EXERCISE: Keep only the lines from the top of the listing through the one with "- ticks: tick", and reproduce them unaltered.

========================

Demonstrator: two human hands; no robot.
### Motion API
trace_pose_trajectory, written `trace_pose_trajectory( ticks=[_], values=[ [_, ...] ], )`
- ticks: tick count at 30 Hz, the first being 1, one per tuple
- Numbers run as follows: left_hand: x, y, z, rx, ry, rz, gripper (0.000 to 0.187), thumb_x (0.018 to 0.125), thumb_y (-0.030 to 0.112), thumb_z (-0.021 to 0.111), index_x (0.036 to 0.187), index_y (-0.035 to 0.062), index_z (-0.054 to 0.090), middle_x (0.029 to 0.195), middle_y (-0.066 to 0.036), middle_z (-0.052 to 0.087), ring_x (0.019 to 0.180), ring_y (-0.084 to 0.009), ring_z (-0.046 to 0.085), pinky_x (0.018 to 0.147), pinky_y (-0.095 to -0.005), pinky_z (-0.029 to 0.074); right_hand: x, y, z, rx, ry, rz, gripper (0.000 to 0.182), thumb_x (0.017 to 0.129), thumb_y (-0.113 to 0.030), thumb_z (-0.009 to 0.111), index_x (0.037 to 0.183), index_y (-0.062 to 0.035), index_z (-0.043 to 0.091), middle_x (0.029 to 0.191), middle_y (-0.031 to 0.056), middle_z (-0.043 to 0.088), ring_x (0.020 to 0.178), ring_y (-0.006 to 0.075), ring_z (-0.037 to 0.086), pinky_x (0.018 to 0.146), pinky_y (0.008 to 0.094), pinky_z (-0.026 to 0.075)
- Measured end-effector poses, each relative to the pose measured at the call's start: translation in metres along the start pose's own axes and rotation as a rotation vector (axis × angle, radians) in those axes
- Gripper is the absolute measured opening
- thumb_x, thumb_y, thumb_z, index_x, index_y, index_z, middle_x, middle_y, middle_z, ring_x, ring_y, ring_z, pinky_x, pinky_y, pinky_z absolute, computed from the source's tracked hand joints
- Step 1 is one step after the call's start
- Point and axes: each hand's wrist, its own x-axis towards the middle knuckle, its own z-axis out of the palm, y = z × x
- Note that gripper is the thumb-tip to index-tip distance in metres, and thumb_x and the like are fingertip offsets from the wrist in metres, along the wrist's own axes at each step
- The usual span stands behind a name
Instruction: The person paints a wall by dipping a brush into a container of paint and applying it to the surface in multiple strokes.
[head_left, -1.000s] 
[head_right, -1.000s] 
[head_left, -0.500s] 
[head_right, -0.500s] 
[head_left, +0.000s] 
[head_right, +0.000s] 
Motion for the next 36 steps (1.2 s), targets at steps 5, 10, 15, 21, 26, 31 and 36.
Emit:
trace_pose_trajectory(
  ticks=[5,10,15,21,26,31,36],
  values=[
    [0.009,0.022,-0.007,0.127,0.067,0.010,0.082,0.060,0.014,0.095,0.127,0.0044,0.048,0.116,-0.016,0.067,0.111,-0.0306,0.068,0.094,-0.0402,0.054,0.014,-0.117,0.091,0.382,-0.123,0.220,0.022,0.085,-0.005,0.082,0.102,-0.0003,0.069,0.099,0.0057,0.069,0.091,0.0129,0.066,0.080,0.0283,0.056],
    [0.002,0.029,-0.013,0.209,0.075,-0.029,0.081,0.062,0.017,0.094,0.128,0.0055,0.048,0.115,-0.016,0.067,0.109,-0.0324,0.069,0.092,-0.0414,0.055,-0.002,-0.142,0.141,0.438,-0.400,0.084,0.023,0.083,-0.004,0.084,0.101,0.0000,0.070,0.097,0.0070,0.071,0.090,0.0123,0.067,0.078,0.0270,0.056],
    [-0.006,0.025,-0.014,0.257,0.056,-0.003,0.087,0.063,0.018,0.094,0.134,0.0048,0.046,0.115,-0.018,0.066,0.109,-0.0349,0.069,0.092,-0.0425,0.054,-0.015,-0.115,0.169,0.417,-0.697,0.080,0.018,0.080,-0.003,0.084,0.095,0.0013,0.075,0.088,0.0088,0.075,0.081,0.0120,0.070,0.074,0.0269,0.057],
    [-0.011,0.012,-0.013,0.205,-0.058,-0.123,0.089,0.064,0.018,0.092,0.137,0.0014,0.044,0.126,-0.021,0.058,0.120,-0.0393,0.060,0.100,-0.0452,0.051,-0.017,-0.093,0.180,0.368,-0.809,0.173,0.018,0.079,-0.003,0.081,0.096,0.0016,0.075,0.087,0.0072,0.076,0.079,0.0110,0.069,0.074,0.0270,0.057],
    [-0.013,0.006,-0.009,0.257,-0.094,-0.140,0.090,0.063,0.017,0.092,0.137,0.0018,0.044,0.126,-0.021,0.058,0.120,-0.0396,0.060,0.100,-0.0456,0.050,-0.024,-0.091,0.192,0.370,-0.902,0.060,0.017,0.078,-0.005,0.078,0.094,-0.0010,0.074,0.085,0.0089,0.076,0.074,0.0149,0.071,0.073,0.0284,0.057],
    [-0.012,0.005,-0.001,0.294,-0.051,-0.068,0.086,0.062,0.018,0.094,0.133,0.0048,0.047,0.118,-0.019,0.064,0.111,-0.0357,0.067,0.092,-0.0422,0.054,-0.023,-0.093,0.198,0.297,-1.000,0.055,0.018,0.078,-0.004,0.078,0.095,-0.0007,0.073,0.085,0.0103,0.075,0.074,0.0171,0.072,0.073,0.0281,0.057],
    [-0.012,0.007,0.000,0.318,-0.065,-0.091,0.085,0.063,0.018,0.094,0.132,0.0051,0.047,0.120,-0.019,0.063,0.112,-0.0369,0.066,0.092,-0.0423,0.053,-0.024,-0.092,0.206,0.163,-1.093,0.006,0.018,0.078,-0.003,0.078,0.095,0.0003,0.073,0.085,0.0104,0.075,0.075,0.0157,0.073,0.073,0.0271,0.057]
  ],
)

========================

COMPLETED EXERCISE:
Demonstrator: two human hands; no robot.
### Motion API
trace_pose_trajectory, written `trace_pose_trajectory( ticks=[_], values=[ [_, ...] ], )`
- ticks: tick count at 30 Hz, the first being 1, one per tuple

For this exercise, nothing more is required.